Exclude all pictures, then write out exactly the lines below from the first one through the line with "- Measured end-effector".

- - - -

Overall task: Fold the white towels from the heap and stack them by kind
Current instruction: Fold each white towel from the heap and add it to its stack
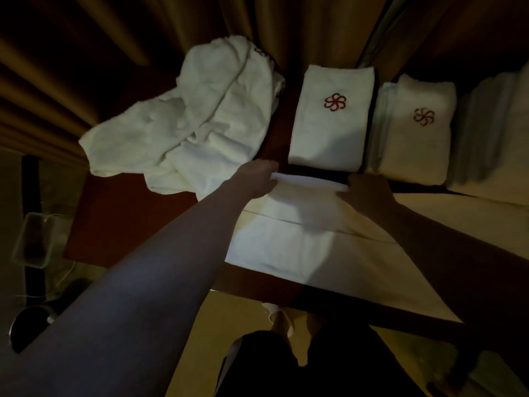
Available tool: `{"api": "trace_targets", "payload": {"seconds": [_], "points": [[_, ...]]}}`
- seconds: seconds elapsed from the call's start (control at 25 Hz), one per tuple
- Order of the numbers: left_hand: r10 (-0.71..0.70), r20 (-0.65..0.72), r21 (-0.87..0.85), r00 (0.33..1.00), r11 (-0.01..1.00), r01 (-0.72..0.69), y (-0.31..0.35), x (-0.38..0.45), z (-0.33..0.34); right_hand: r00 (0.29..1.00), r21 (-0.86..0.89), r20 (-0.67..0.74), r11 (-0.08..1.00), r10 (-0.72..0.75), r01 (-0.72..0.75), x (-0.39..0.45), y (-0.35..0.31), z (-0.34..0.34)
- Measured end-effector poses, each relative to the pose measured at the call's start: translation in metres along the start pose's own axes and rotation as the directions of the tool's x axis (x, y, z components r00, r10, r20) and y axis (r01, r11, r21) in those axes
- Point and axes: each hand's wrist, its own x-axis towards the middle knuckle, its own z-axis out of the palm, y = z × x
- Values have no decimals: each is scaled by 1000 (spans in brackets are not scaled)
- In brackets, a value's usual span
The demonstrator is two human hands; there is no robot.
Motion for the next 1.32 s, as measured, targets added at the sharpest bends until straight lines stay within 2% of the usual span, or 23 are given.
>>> {"api": "trace_targets", "payload": {"seconds": [0.16,0.36,0.44,0.56,0.68,0.88,1.0,1.08,1.16,1.32], "points": [[8,-13,23,1000,1000,-8,6,-27,-14,989,47,-146,999,3,3,-26,4,-5],[84,61,98,995,991,-89,6,-77,1,972,289,-219,957,80,-14,-76,-10,4],[95,73,131,993,986,-104,3,-96,12,957,289,-282,957,61,24,-97,-19,10],[97,124,196,988,973,-120,-3,-118,34,923,172,-383,980,-29,102,-122,-34,25],[44,175,274,984,958,-91,-9,-131,55,940,68,-331,991,-86,115,-140,-50,46],[-86,338,344,937,938,-38,-16,-137,74,980,-4,-183,997,-77,78,-155,-54,73],[-117,340,393,933,919,-28,-4,-133,81,986,7,-161,999,-51,53,-158,-44,77],[-57,293,379,954,923,-61,19,-126,86,988,13,-157,1000,-12,14,-158,-33,80],[60,240,305,969,943,-133,49,-119,95,988,17,-150,999,45,-43,-160,-22,82],[243,124,187,962,946,-263,112,-104,117,980,38,-115,987,161,-157,-167,8,89]]}}
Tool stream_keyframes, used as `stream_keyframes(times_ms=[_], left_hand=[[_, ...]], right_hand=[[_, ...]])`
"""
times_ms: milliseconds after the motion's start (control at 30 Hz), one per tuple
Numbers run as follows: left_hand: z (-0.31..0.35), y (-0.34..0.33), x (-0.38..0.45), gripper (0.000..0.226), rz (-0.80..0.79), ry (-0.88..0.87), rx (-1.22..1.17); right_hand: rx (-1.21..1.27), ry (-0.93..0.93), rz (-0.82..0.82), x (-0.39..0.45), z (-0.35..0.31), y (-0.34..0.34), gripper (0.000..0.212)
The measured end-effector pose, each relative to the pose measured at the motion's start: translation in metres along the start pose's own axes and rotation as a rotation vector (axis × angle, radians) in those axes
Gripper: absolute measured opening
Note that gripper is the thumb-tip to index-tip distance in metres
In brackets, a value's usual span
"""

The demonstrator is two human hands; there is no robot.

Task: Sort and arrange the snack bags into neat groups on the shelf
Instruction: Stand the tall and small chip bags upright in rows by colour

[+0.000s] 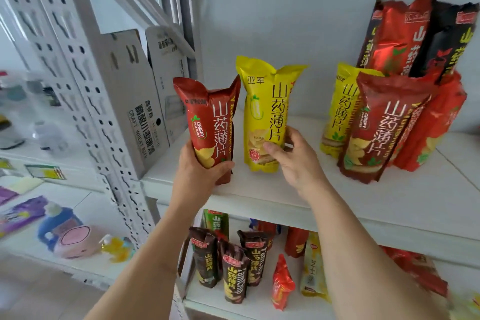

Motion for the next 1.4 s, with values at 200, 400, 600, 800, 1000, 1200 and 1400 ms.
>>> stream_keyframes(times_ms=[200,400,600,800,1000,1200,1400], left_hand=[[-0.008,0.013,0.032,0.082,0.109,0.014,0.033],[-0.007,0.030,0.059,0.095,0.216,0.007,0.043],[-0.005,0.036,0.081,0.088,0.207,0.014,0.026],[-0.006,0.037,0.105,0.105,0.192,0.021,0.026],[0.011,0.029,0.068,0.106,0.463,-0.341,0.182],[0.033,-0.019,0.038,0.061,0.429,-0.714,0.185],[0.051,-0.083,0.007,0.058,-0.004,-0.580,0.161]], right_hand=[[0.016,-0.032,-0.075,0.032,0.028,-0.042,0.054],[0.085,-0.002,-0.204,0.071,0.037,-0.089,0.056],[0.055,-0.029,-0.261,0.091,0.047,-0.117,0.055],[-0.076,-0.148,-0.172,0.086,0.043,-0.110,0.072],[-0.301,-0.073,-0.082,0.067,0.015,-0.070,0.045],[-0.454,-0.033,0.031,0.039,-0.005,-0.021,0.036],[-0.494,0.025,0.213,0.007,-0.030,0.045,0.022]])
Point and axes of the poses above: each hand's wrist, its own x-axis towards the middle knuckle, its own y-axis out of the back of the hand, z = x × y, the point moved 3 cm from there along x, towards the middle knuckle, and after that the axes turned 13 degrees about y, right-handed, at the moved point
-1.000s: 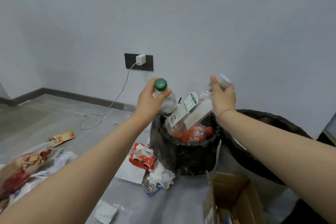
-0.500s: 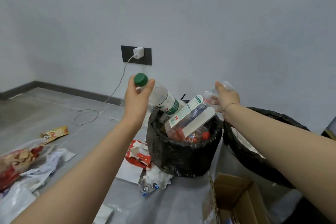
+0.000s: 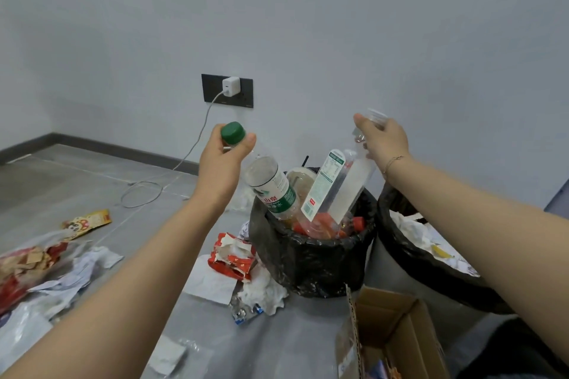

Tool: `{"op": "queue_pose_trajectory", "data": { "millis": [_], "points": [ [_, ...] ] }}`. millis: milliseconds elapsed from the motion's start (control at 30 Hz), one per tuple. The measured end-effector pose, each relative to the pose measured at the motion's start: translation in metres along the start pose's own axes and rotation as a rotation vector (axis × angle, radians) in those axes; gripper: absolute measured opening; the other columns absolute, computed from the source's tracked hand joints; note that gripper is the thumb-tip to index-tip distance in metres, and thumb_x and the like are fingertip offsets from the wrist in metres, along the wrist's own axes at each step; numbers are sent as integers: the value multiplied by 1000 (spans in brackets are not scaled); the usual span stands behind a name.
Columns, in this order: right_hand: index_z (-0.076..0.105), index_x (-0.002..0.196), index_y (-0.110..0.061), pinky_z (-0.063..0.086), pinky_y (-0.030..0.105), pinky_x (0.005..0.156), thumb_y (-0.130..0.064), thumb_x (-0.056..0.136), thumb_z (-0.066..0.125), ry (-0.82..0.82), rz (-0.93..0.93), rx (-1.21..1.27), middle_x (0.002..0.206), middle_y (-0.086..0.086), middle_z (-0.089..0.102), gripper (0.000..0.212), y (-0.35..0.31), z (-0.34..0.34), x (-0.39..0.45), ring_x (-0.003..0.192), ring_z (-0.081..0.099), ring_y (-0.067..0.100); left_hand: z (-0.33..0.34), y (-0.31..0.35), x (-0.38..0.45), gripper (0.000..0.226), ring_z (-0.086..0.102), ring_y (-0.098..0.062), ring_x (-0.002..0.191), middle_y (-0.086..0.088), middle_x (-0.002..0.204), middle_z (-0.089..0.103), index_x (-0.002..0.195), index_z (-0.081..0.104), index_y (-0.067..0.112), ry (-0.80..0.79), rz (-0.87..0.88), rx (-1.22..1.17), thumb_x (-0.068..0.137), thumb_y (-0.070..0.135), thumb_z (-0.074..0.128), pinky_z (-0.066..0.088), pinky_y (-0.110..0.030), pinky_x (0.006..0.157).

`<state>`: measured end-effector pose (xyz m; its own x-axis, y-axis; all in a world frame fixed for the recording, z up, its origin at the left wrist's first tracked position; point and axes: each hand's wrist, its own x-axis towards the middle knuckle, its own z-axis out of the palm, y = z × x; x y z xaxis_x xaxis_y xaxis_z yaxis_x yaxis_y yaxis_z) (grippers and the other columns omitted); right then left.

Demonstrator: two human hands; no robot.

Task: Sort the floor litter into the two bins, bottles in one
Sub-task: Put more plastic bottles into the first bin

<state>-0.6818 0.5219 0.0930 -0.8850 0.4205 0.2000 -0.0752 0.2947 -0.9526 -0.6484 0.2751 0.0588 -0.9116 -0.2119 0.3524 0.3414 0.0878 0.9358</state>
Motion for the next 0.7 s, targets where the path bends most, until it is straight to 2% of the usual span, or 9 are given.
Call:
{"op": "queue_pose_trajectory", "data": {
  "millis": [67, 133, 233, 367, 467, 533, 600, 633, 700],
  "points": [
    [54, 101, -21, 49, 28, 77, -45, 84, 64, 34, -82, 27, 90, -7, 64, 31, -6, -2, 2, 79, 60, 9, 7, 2, 1, 15, 56, -15, 95, 5, 96, 58, 100, 54, 22, -47, -18, -2, 91, 33, 61, 47, -41, 92],
    [53, 100, -25, 47, 24, 77, -43, 83, 64, 103, -157, 37, 96, -2, 66, 27, -12, -6, 5, 85, 62, 11, 18, 0, 3, 22, 56, -15, 94, 2, 102, 61, 106, 56, 19, -125, -66, 14, 90, 33, 63, 47, -36, 87],
    [53, 99, -22, 50, 31, 78, -44, 82, 63, 126, -209, -16, 94, 0, 66, 29, -14, -11, 6, 85, 63, 17, 41, -7, 2, 29, 55, -13, 82, 0, 97, 61, 109, 56, 11, -175, -84, 85, 90, 31, 63, 47, -22, 69],
    [54, 97, -22, 53, 40, 86, -43, 83, 65, 52, -223, -5, 87, -3, 64, 28, -5, -9, 7, 82, 62, 17, 55, -16, 15, 29, 57, -16, 87, 6, 95, 60, 109, 55, 18, -172, -132, 177, 90, 39, 61, 46, -34, 81],
    [54, 96, -23, 54, 41, 86, -44, 83, 65, -4, -233, -12, 88, -1, 65, 27, -5, -4, 9, 80, 62, 17, 60, -21, 33, 36, 54, -20, 90, -2, 102, 60, 114, 52, 17, -233, -192, 240, 89, 42, 60, 44, -33, 80],
    [54, 102, -21, 56, 31, 79, -46, 82, 66, -61, -234, -75, 91, -1, 65, 35, -4, 0, 10, 80, 63, 16, 66, -23, 40, 46, 55, -22, 94, -7, 113, 60, 122, 48, 16, -277, -225, 329, 90, 47, 58, 43, -33, 82],
    [52, 108, -18, 53, 13, 62, -43, 80, 69, -128, -217, -176, 92, -5, 60, 41, -1, 6, 8, 78, 59, 9, 71, -31, 42, 60, 55, -24, 104, -7, 124, 56, 131, 40, 17, -318, -289, 401, 88, 53, 58, 43, -34, 87],
    [51, 109, -17, 53, 13, 63, -42, 79, 71, -170, -189, -199, 92, -6, 58, 44, 2, 9, 8, 80, 59, 9, 73, -37, 41, 68, 55, -25, 107, -7, 126, 53, 134, 36, 17, -349, -343, 414, 84, 56, 61, 43, -34, 88],
    [51, 112, -17, 55, 31, 82, -45, 77, 73, -236, -103, -172, 99, -4, 58, 51, 12, 15, 10, 93, 60, 15, 76, -54, 33, 84, 56, -24, 109, -4, 123, 54, 133, 37, 19, -458, -449, 416, 69, 63, 72, 44, -35, 90]
  ]
}}
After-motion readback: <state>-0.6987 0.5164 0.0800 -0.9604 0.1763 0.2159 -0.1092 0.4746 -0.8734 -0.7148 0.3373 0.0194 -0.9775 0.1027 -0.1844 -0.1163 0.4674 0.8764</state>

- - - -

*Answer box*
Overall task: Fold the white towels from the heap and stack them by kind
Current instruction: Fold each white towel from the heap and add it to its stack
Available tool: `{"api": "trace_targets", "payload": {"seconds": [_], "points": [[_, ...]]}}`
- seconds: seconds elapsed from the call's start (control at 25 Hz), one per tuple
- Order of the numbers: left_hand: r10 (-0.71..0.70), r20 (-0.65..0.72), r21 (-0.87..0.85), r00 (0.33..1.00), r11 (-0.01..1.00), r01 (-0.72..0.69), y (-0.31..0.35), x (-0.38..0.45), z (-0.33..0.34); right_hand: r00 (0.29..1.00), r21 (-0.86..0.89), r20 (-0.67..0.74), r11 (-0.08..1.00), r10 (-0.72..0.75), r01 (-0.72..0.75), x (-0.39..0.45), y (-0.35..0.31), z (-0.34..0.34)
- Measured end-effector poses, each relative to the pose measured at the call's start: translation in metres along the start pose's own axes and rotation as the directions of the tool's x axis (x, y, z components r00, r10, r20) and y axis (r01, r11, r21) in those axes

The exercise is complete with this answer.